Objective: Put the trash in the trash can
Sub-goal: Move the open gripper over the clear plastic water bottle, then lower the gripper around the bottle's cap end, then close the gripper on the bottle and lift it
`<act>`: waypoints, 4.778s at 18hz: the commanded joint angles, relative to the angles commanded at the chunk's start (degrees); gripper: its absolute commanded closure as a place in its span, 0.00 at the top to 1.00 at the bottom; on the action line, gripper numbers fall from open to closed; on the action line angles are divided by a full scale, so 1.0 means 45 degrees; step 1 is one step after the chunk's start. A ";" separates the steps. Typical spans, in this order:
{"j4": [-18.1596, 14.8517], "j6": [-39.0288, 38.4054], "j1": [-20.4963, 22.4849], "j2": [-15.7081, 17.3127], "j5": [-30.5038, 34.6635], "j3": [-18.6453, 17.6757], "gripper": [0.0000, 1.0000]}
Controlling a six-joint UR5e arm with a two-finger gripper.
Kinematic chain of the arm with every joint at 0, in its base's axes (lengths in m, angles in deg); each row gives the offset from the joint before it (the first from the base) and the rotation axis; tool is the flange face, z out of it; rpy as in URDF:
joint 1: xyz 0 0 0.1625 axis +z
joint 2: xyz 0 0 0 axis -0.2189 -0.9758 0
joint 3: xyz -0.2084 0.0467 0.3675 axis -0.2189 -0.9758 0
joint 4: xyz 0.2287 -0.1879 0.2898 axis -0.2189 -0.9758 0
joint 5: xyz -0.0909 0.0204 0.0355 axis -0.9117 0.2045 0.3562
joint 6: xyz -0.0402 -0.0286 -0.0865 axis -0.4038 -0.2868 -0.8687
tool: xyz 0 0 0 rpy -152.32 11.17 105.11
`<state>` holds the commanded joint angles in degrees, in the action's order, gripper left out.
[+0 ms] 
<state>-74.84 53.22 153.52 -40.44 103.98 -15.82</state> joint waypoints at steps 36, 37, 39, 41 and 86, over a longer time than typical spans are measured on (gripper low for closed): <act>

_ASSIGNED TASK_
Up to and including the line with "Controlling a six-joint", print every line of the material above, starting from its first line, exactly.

_RESPONSE AREA_
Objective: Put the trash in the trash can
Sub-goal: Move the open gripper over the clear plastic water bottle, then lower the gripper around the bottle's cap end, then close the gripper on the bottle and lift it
`<act>`: waypoints, 4.778s at 18hz: the commanded joint angles, relative to the angles commanded at the chunk's start (degrees); gripper: its absolute commanded closure as a place in its span, 0.00 at the top to 1.00 at the bottom; on the action line, gripper numbers fall from open to closed; on the action line angles are divided by a full scale, so 1.0 means 45 degrees; step 1 is one step after the chunk's start. A ";" separates the steps. Typical spans, in this order:
{"j4": [-18.1596, 14.8517], "j6": [-39.0288, 38.4054], "j1": [-20.4963, 22.4849], "j2": [-15.7081, 17.3127], "j5": [-30.5038, 34.6635], "j3": [-18.6453, 17.6757], "gripper": [0.0000, 1.0000]}
Controlling a six-joint UR5e arm with a two-finger gripper.

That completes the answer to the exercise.